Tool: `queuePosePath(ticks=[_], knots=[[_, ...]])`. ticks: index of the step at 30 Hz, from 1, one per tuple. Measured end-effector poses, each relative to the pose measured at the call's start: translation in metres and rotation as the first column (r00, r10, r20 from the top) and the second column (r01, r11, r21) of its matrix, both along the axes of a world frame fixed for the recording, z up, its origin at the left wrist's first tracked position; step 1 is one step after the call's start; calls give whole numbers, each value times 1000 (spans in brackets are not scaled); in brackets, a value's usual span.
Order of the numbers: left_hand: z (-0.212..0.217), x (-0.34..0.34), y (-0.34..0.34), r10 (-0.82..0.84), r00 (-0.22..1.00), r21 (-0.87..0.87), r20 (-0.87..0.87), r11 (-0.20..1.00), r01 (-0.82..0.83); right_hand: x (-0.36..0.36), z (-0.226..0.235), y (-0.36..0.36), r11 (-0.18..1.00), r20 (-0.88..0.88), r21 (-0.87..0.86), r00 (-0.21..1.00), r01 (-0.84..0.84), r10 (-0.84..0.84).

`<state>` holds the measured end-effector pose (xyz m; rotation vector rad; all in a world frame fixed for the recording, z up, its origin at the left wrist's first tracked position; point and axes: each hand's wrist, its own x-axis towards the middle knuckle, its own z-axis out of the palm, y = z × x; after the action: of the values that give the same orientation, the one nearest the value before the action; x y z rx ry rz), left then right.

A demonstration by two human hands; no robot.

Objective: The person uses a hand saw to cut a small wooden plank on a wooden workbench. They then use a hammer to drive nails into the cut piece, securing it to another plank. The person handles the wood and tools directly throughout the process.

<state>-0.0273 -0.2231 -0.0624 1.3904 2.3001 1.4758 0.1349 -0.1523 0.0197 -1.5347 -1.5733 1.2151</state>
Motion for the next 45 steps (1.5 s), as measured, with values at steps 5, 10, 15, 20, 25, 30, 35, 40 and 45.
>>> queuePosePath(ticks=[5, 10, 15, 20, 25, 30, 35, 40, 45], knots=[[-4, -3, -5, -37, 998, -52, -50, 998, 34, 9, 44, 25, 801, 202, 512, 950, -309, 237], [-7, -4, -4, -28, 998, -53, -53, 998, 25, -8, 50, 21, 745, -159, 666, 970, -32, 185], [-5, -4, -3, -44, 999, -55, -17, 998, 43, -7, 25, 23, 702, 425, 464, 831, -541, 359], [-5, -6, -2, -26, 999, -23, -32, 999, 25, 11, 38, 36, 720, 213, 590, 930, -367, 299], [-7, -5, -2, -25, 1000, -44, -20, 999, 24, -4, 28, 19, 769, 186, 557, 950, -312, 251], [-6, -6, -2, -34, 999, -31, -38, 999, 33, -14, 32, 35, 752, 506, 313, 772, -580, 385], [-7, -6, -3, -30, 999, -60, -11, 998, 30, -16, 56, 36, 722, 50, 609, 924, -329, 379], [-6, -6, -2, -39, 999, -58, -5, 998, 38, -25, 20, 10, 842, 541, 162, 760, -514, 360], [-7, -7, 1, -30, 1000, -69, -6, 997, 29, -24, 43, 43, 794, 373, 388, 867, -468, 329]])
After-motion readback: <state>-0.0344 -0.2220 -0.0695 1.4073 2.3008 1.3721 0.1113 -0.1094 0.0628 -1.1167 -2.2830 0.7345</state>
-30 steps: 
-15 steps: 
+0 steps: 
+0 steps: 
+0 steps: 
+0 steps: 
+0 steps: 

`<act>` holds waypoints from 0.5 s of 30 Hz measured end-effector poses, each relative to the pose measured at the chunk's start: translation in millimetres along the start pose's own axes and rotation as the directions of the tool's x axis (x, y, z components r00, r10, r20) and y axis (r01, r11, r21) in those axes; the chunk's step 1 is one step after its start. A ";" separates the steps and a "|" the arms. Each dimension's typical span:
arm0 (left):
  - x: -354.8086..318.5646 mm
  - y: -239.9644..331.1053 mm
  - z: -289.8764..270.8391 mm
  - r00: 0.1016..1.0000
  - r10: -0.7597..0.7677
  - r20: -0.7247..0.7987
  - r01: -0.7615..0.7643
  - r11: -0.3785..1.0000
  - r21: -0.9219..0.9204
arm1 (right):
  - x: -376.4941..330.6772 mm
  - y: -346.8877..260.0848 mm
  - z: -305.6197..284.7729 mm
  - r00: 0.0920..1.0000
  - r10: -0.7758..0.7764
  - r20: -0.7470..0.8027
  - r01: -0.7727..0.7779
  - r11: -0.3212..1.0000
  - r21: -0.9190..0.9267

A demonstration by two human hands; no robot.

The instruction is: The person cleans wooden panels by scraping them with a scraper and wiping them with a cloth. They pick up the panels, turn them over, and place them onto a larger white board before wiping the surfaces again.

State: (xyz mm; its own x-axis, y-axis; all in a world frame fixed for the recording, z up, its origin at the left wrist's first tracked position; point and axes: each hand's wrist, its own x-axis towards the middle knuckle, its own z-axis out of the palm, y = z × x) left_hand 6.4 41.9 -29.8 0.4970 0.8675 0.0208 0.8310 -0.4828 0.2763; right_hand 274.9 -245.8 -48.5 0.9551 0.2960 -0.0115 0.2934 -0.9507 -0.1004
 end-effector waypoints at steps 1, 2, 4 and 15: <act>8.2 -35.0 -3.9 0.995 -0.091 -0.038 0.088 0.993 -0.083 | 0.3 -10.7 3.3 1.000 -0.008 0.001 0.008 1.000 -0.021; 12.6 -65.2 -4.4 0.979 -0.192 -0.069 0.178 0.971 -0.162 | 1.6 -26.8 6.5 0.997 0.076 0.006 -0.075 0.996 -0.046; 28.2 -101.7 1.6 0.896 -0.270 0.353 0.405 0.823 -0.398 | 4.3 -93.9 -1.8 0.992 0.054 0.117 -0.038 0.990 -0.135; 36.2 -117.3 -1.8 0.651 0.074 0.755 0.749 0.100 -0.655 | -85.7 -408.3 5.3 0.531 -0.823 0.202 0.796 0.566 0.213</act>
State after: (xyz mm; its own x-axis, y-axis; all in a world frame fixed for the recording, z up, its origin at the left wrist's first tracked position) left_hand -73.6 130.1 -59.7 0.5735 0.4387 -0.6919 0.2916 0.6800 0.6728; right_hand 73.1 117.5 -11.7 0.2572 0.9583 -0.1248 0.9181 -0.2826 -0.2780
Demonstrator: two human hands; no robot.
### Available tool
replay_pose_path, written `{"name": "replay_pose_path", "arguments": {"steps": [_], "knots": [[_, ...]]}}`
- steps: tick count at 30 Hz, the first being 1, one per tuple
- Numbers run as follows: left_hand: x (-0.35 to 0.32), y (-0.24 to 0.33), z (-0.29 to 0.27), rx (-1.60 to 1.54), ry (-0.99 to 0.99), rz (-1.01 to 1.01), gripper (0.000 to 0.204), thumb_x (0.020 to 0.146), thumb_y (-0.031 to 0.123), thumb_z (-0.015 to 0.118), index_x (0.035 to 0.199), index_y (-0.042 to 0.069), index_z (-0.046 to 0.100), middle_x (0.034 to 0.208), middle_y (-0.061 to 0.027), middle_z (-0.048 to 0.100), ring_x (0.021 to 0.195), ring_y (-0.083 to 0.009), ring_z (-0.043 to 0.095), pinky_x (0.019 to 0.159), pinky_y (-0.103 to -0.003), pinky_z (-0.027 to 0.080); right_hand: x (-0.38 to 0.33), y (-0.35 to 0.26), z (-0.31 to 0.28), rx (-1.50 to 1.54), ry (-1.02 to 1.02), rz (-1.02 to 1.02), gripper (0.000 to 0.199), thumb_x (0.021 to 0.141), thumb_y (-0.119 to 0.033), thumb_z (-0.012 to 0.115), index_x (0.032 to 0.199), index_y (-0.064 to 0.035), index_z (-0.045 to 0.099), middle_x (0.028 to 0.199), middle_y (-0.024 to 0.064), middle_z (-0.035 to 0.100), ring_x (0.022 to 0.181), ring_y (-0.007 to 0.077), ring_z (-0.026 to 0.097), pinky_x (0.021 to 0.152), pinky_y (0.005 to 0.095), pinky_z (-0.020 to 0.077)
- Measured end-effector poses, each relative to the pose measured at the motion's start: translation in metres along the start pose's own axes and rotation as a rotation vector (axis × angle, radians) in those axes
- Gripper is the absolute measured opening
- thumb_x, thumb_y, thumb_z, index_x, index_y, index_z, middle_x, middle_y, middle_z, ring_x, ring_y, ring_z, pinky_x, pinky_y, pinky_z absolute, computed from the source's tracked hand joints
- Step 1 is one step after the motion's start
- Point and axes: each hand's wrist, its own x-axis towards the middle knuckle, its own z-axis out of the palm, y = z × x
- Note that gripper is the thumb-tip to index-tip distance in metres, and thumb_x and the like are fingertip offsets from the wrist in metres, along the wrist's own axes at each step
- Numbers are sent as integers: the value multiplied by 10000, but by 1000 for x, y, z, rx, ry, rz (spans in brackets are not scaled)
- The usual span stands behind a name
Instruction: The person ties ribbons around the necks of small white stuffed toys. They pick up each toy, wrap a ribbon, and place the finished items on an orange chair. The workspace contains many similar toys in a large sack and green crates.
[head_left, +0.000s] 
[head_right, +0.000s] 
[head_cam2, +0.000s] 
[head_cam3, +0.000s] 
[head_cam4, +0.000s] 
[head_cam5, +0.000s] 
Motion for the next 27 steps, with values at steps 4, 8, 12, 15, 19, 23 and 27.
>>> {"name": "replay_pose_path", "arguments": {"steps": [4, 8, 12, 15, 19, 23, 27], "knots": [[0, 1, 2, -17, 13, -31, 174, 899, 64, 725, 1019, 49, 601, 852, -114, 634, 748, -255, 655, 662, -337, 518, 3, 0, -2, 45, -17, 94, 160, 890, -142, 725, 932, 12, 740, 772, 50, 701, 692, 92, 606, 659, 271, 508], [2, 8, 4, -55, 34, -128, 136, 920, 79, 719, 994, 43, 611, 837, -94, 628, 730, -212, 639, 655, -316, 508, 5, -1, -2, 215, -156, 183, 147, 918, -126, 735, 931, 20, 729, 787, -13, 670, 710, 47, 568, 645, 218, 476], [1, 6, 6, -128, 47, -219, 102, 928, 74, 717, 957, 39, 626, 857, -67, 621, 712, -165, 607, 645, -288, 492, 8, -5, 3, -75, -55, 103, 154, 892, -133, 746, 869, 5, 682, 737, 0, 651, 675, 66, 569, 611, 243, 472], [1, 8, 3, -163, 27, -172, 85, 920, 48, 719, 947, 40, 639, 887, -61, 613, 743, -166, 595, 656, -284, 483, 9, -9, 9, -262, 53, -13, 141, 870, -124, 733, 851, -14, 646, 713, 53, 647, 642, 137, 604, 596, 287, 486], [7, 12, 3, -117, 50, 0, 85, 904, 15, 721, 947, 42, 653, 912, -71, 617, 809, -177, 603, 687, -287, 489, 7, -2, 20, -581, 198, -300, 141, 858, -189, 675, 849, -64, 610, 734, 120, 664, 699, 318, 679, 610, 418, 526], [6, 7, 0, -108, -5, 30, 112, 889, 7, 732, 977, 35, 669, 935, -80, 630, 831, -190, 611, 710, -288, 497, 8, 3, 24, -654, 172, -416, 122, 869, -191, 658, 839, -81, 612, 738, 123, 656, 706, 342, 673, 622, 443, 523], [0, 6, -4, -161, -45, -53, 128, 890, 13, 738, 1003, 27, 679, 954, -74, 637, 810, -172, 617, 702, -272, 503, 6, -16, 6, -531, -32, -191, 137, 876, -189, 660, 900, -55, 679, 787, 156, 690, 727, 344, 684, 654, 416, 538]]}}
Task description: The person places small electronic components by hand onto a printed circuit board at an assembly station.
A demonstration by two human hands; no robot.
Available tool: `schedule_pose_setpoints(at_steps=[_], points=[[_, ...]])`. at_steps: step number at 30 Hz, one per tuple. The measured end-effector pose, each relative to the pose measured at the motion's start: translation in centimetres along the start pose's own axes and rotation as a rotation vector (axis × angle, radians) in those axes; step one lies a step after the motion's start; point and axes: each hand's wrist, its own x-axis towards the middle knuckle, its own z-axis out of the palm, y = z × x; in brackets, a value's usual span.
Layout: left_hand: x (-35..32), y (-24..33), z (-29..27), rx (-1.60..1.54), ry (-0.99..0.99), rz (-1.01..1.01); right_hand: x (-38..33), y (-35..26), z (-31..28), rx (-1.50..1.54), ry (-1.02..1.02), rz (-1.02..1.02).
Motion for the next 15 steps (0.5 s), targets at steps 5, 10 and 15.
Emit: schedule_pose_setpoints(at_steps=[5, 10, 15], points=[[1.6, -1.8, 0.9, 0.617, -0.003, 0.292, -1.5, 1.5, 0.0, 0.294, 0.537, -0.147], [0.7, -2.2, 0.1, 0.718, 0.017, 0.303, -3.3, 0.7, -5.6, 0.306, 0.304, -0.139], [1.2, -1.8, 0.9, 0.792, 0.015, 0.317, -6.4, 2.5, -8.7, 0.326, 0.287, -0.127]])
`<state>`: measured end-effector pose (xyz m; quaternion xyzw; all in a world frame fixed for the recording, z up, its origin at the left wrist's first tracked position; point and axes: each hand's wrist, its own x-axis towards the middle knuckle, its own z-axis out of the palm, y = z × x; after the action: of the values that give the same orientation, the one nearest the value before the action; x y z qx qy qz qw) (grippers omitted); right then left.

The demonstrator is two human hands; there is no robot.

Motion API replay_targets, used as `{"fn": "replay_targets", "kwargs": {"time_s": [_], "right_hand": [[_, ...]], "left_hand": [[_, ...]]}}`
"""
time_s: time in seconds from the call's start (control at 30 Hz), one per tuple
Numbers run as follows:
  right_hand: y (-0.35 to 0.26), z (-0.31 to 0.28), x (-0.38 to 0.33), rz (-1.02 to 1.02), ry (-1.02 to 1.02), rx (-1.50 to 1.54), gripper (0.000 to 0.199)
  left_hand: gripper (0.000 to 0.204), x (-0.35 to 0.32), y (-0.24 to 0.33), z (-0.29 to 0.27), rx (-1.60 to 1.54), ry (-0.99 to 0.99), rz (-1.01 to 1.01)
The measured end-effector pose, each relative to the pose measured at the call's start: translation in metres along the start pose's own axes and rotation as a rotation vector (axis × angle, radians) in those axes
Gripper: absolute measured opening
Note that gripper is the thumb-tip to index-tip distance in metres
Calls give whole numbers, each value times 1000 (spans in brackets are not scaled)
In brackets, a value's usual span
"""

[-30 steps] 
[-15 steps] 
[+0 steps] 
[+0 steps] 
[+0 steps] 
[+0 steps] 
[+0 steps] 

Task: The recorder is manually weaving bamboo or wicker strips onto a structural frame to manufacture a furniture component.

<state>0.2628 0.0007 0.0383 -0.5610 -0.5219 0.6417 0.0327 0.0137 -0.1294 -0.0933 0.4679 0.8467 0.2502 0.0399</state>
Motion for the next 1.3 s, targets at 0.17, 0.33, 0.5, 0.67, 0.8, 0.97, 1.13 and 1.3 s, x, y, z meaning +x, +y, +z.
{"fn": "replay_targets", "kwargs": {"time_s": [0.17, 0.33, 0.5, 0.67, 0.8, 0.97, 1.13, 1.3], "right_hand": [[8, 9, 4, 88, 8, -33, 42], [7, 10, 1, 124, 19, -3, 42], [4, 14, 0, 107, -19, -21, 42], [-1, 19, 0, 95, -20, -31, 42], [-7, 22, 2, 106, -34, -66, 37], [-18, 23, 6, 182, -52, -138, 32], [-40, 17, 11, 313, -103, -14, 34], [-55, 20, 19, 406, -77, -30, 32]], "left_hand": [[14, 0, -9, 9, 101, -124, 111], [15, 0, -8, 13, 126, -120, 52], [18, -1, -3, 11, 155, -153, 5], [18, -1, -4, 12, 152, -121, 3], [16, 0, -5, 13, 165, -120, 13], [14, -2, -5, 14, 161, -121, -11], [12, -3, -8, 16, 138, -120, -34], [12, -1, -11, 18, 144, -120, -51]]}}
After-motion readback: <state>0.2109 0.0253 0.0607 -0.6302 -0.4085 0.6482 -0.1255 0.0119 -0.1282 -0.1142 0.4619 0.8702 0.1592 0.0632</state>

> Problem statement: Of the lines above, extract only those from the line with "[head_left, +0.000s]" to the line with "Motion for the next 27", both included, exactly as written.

> Exercise response:
[head_left, +0.000s] 
[head_right, +0.000s] 
[head_cam2, +0.000s] 
[head_cam3, +0.000s] 
[head_cam4, +0.000s] 
[head_cam5, +0.000s] 
Motion for the next 27 steps, with values at steps 4, 8, 12, 15, 19, 23 and 27.

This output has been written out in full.